What to do: Within the data that follows, set down exactly the lines from the one containing "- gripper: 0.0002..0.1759" through the one containing "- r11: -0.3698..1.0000", both ends included.

Exercise data:
══════
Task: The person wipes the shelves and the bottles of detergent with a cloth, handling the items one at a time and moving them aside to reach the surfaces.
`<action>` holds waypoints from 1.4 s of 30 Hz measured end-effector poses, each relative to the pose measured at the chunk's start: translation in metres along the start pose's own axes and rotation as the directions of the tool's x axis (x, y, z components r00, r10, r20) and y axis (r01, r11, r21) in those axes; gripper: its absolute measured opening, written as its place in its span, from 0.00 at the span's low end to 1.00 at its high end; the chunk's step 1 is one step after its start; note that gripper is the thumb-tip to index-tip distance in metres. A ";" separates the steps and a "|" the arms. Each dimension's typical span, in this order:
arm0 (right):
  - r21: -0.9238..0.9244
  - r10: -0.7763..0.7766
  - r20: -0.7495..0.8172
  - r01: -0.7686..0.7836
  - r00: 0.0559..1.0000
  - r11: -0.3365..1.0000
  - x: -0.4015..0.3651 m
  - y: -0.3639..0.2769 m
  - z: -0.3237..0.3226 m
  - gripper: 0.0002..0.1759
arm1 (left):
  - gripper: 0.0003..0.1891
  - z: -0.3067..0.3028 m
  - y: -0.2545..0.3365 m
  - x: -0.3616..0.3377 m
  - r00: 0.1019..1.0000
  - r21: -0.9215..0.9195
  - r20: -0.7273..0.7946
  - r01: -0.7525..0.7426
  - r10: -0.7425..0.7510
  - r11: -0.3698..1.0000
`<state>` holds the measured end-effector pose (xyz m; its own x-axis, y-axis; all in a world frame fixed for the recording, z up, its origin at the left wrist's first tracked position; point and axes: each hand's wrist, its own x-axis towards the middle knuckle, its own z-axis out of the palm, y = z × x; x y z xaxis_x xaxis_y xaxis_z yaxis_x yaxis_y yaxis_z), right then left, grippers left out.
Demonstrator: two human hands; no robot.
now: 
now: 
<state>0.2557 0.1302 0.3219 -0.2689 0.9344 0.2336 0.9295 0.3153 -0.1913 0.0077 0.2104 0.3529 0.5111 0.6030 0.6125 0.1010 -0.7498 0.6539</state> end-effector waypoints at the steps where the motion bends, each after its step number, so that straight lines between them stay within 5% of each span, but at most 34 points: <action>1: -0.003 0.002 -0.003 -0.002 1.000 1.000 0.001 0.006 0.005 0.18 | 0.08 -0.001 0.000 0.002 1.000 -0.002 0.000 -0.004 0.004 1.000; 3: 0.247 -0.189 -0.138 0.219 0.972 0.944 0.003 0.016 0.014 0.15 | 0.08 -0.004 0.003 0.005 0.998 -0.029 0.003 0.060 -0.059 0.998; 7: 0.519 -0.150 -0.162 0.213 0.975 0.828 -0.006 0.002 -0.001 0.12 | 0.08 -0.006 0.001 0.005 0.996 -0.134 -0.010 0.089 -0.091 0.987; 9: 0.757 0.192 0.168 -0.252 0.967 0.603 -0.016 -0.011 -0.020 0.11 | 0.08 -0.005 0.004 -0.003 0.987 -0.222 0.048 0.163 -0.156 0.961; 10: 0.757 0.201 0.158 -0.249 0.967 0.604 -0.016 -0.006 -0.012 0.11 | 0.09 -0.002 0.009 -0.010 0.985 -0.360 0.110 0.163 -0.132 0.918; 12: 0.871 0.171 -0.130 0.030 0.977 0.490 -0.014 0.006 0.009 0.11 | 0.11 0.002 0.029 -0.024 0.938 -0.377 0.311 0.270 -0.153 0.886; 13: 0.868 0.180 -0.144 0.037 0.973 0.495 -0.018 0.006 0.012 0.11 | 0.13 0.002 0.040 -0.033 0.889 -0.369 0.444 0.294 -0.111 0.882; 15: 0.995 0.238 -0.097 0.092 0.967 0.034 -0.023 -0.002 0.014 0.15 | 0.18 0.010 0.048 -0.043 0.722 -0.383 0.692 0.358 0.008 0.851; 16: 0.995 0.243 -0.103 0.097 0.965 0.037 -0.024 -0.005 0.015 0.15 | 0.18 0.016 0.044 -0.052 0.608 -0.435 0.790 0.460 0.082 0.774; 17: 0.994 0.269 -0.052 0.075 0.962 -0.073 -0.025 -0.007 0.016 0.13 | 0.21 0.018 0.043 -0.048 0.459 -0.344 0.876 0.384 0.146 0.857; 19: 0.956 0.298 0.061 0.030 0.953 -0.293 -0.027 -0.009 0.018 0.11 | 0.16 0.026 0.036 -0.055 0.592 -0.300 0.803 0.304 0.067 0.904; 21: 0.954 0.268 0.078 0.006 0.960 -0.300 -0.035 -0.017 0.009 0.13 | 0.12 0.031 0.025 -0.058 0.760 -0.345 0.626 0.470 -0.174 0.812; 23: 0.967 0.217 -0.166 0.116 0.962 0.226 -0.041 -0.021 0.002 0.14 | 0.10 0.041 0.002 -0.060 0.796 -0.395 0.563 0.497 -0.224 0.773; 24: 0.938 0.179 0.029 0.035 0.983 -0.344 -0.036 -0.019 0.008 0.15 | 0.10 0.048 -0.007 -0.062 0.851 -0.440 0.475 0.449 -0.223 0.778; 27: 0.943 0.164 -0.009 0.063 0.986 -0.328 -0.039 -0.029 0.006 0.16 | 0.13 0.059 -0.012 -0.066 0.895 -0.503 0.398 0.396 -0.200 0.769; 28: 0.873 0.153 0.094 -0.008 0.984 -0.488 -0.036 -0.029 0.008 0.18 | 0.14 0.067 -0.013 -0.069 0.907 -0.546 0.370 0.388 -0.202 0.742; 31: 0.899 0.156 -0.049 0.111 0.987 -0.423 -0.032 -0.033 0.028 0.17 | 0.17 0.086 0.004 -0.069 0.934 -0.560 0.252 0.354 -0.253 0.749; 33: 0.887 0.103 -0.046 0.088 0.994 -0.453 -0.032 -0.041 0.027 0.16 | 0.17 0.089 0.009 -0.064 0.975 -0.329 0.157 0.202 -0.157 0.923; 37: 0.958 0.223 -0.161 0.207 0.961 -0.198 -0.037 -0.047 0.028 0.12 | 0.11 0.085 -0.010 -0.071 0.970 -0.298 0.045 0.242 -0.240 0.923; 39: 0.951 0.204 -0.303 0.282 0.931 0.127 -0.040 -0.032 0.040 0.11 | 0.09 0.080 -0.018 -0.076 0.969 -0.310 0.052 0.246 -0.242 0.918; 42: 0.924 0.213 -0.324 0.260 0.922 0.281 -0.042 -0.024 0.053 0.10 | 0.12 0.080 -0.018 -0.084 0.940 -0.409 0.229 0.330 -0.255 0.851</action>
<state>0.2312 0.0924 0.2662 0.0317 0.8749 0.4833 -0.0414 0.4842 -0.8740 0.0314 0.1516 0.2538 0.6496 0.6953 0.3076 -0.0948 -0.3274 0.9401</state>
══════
Written response:
  - gripper: 0.0002..0.1759
arm1 (left):
  - gripper: 0.0003..0.1891
  - z: -0.3067..0.3028 m
  - y: -0.2545..0.3365 m
  - x: -0.3616..0.3377 m
  - r00: 0.1019..1.0000
  - r21: -0.9215..0.9195
  - r20: -0.7273..0.7946
  - r01: -0.7525..0.7426
  - r10: -0.7425..0.7510
  - r11: -0.3698..1.0000

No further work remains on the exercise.